Hemophilia and von Willebrand disease (vWD) are the most common inherited bleeding disorders. They are caused by a lack of a specific clotting factors needed to control bleeding. Hemophilia is an inherited X-linked genetic condition that primarily affects males. Von Willebrand disease is a genetic disorder affecting both men and women, caused by a genetic change on the twelfth chromosome.
Hemophilia is a genetic bleeding disorder that prevents the blood from clotting normally. Certain bleeding episodes, such as brain bleeding, may be life threatening. Hemophilia occurs primarily in males; however, a female may, on occasion, be affected. Woman who are carriers of hemophilia may have low factor VIII or IX activity, may be symptomatic and may be considered to have Hemophilia.

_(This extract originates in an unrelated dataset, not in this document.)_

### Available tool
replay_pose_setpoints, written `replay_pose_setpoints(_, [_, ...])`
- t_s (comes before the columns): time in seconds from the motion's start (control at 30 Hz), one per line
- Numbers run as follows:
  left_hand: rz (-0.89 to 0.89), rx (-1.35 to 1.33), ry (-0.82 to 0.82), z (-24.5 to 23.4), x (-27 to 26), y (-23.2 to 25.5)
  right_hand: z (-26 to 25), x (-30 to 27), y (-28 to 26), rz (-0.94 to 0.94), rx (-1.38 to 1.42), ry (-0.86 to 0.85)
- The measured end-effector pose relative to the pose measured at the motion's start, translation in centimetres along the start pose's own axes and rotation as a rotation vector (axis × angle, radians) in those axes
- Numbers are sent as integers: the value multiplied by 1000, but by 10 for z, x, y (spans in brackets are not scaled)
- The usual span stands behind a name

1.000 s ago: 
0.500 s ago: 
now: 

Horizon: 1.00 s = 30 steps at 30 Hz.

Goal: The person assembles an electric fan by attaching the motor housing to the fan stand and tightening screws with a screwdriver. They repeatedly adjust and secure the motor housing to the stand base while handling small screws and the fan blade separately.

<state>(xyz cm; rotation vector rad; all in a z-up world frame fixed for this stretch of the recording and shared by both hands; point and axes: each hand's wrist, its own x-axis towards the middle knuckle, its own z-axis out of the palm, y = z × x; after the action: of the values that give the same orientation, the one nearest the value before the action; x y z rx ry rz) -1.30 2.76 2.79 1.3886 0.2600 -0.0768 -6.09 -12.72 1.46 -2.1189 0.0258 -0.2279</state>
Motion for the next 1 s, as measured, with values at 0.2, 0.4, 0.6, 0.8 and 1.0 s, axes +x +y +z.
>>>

They can often require the same factor replacement as males during trauma, surgery and child birth. All carriers of hemophilia should be tested before surgery and other medical procedures.

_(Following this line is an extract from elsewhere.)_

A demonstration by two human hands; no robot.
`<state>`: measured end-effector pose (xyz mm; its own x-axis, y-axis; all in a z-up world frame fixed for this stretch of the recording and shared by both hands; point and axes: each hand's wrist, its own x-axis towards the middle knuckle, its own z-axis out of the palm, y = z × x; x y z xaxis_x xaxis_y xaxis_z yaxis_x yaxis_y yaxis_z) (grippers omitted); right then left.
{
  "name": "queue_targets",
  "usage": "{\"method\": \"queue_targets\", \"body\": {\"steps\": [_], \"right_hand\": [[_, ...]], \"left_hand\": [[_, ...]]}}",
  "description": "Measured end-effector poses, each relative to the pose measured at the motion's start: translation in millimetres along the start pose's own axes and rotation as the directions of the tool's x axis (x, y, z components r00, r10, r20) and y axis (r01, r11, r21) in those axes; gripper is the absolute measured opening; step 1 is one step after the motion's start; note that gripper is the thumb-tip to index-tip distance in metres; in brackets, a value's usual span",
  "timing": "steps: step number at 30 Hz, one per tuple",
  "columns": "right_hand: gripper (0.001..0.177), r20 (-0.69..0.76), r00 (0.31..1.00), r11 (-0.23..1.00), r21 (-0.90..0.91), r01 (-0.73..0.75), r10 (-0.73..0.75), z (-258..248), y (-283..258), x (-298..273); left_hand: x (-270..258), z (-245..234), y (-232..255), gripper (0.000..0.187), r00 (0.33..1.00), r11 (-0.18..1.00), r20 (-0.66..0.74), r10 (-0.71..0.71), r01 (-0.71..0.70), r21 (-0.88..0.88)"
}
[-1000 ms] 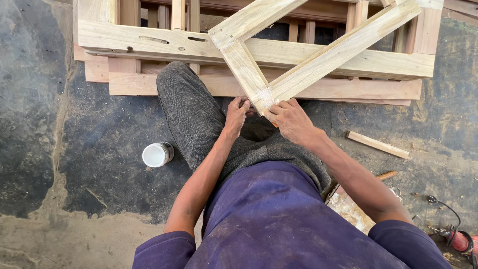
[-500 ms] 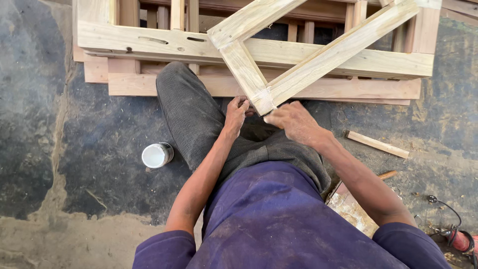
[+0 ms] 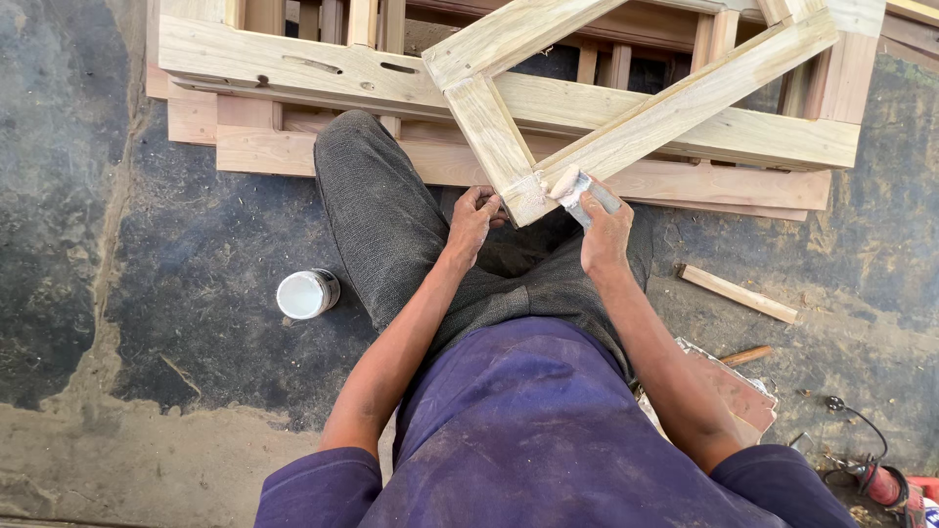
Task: The person applies wood filler to a wooden frame using a putty knife, smoothing the surface and filling gaps between joints. The person works on multiple sections of the frame, ensuring even coverage.
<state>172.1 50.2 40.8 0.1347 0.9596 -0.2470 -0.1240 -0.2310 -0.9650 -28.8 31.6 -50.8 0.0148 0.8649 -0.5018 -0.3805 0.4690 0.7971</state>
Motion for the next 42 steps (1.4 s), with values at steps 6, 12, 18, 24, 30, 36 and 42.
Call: {"method": "queue_targets", "body": {"steps": [6, 12, 18, 24, 30, 36, 42], "right_hand": [[0.033, 0.439, 0.801, 0.343, -0.740, 0.579, -0.407, 20.5, -17.2, -23.8], [0.041, 0.698, 0.712, -0.076, -0.716, 0.694, -0.080, 30.2, -43.2, -40.2], [0.034, 0.640, 0.765, 0.083, -0.761, 0.644, -0.072, 12.4, -68.6, -28.1], [0.029, 0.388, 0.920, -0.026, -0.922, 0.387, -0.059, 50.6, -53.6, 11.6], [0.026, 0.426, 0.900, -0.060, -0.900, 0.432, 0.089, 75.2, -40.6, 1.1], [0.022, 0.515, 0.853, -0.027, -0.855, 0.518, 0.082, 94.7, -37.3, -28.9], [0.032, 0.420, 0.878, 0.504, -0.823, 0.260, 0.232, 49.7, -58.7, -23.5]], "left_hand": [[2.2, 1.1, 3.9, 0.029, 1.000, 1.000, 0.002, 0.008, -0.008, -0.019], [-0.2, -0.2, 0.5, 0.024, 1.000, 0.998, 0.014, 0.005, -0.004, -0.069], [2.9, -2.4, -4.3, 0.026, 1.000, 0.999, 0.002, -0.003, 0.003, -0.050], [4.1, 0.3, 2.0, 0.021, 1.000, 1.000, -0.002, -0.006, 0.006, -0.026], [2.7, 0.8, 0.4, 0.021, 1.000, 0.999, 0.016, 0.003, -0.002, -0.042], [3.1, -4.7, -0.5, 0.033, 0.999, 0.995, 0.033, -0.015, 0.018, -0.099], [9.6, -4.0, -3.8, 0.044, 0.998, 0.984, 0.062, -0.027, 0.038, -0.175]]}}
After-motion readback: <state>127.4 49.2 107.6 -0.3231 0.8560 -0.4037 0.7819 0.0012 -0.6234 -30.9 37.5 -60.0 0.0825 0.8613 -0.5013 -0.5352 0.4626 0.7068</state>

The two types of hemophilia are factor VIII deficiency, also known as hemophilia A, and factor IX deficiency (hemophilia B), or Christmas disease. The main symptom of hemophilia is uncontrolled bleeding, characteristically into muscles and joints. Repeated bleeding results in pain, swelling and, if left undertreated or untreated, causes permanent damage. There are three levels of severity: mild, moderate and severe. Individuals with mild hemophilia have prolonged bleeding usually only with surgery, tooth extraction, or major injuries. Individuals with moderate hemophilia may have internal bleeding into joints or muscles following relatively minor trauma, such as a sprain or hard fall. In severe hemophilia, bleeding episodes are more frequent. They can occur with no apparent injury or cause, in addition to prolonged bleeding with trauma and surgery. Bleeding can be as common as two or three times weekly for those severely affected and not on prophylactic therapy treatment. Frequent episodes are both painful and expensive.
While hemophilia is most commonly genetically inherited, approximately one third of all newly diagnosed cases occur in families with no prior history. Instead, the disorder results from a spontaneous genetic mutation. Hemophilia A, which accounts for 80% of all hemophilia patients, occurs in approximately 1 in 5,000 male births. Hemophilia B, accounts for 20% of all case and occurs in 1 out of every 10,000 male births. There are approximately 17,000 people with hemophilia in the United States. Of these, approximately 65% are classified as severe, 15% moderate, and 25% mild, depending upon the level of clotting factor (protein) found in their blood. The worldwide incidence of hemophilia is estimated at more than 400,000 people. Approximately 70% of people around the world do not have access to treatment. While treatment exists; it is costly and may require lifelong infusions of replacement clotting factor. Hemophilia is treated with blood and/or genetically engineered replacement therapies an can have an estimated cost for treatment at $300,000.00 yearly. Currently, there is no cure.
Von Willebrand disease is also a genetic bleeding disorder that prevents the blood from clotting normally. It is caused by a deficient or defective blood protein known as von Willebrand factor. Although less widely known than hemophilia, von Willebrand disease (vWD) is estimated to affect over two million people in the U.S., and as many as 1 in 100 people. VWD is a milder disorder with fewer and less severe symptoms, although a severe form can occur. Of the three main types, type 1 (the mildest form of the disease) accounts for 70% of cases. Both males and females can have von Willebrand disease. Symptoms include frequent nosebleeds, a tendency to bruise easily, and excessive bleeding following surgery. With severe vWD, joint bleeding much like hemophilia can occur.
In women, the disease may also cause heavy, prolonged bleeding during menstruation and excessive bleeding following childbirth. It is often undiagnosed or incorrectly attributed to a gynecologic condition. Testing is extremely complicated for a correct diagnosis, which will often lead to a missed diagnosis. Surveys conducted by the Center for Disease Control have shown that on an average, it takes 16 years for a woman with a bleeding disorder to be diagnosed from the onset of symptoms.
Rare Bleeding Disorders
Rare bleeding disorders are deficiencies in clotting factor I, II, V, VII, X, XI and XIII. In general, these rare bleeding disorders are passed down in an autosomal recessive fashion, which means they affect men and women equally. This also means that when the factor deficiency is inherited from only one parent, the child will be a carrier of the condition, though he or she will usually not have symptoms. New mutations may also appear; in these cases, the family history will be negative.